### [Task objective]
Omitting all images, transcribe the listing word for word.

┄┄┄┄┄┄┄┄┄┄┄┄┄┄┄┄┄┄┄┄

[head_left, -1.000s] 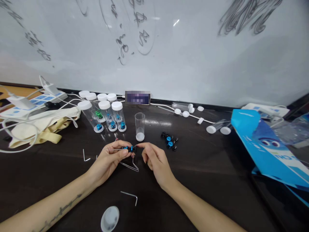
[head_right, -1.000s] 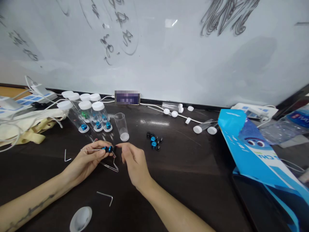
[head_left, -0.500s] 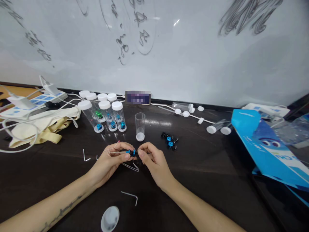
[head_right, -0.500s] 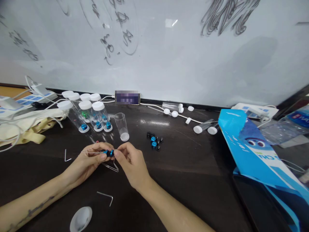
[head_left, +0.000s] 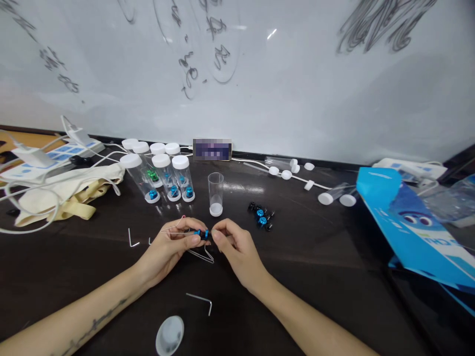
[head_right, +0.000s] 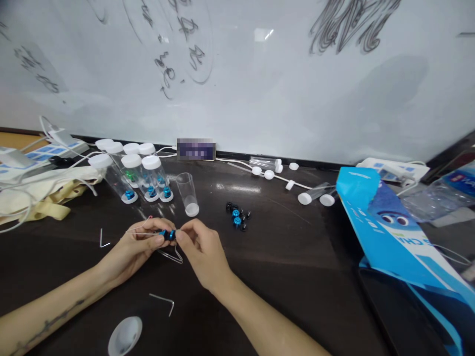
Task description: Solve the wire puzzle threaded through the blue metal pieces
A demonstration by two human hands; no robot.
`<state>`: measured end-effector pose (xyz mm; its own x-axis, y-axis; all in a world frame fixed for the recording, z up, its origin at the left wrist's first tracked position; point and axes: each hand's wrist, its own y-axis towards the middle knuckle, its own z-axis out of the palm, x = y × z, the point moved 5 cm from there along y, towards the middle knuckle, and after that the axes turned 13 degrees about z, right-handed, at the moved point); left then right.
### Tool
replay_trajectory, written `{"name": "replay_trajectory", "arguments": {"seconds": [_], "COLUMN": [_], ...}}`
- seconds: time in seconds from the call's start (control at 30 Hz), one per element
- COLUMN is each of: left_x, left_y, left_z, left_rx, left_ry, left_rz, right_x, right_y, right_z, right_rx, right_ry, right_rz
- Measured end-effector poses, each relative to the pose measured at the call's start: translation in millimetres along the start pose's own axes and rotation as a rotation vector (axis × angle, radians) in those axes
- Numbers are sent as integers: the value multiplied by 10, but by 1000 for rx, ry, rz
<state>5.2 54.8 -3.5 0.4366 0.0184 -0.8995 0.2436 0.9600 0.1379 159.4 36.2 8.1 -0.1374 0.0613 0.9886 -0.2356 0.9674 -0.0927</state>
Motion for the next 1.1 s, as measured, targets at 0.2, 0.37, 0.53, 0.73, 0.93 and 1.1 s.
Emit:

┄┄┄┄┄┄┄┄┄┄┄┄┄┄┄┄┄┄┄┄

### [Completed task]
[head_left, -1.000s] 
[head_right, -1.000s] 
[head_left, -0.500s] 
[head_right, -0.500s] 
[head_left, +0.000s] 
[head_right, +0.000s] 
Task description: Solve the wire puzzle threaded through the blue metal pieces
A demonstration by two human hands; no robot.
`<state>`: measured end-effector pose (xyz mm; its own x-axis, y-axis; all in a world frame fixed for the recording, z up, its origin at the left wrist's first tracked position; point and axes: each hand's wrist, its own y-axis towards the middle knuckle, its own z-axis out of the palm, x = y × z, the point moved 5 cm from there along y, towards the middle knuckle, and after that the axes turned 13 degrees about z, right-handed, at the moved point); left then right.
### Tool
replay_trajectory, written `{"name": "replay_trajectory", "arguments": {"seconds": [_], "COLUMN": [_], ...}}`
- seconds: time in seconds from the call's start (control at 30 Hz), one per element
- COLUMN is each of: left_x, left_y, left_z, left_rx, left_ry, left_rz, right_x, right_y, right_z, right_rx, right_ry, right_rz
- Measured end-effector poses, each relative to the pose measured at the call's start: translation in millimetres along the start pose's own axes and rotation as a rotation vector (axis × angle, radians) in those axes
- Numbers are sent as integers: the value multiplied by 10, but by 1000 for rx, ry, rz
<state>5.2 54.8 -3.5 0.4366 0.0184 -0.8995 0.2436 0.9600 0.1379 159.4 36.2 8.1 -0.1374 0.0613 0.9886 -0.2356 0.9674 -0.0927</state>
Motion for the next 1.1 s, as measured, targets at 0.2, 0.37, 0.53, 0.73, 0.93 and 1.1 s.
Emit:

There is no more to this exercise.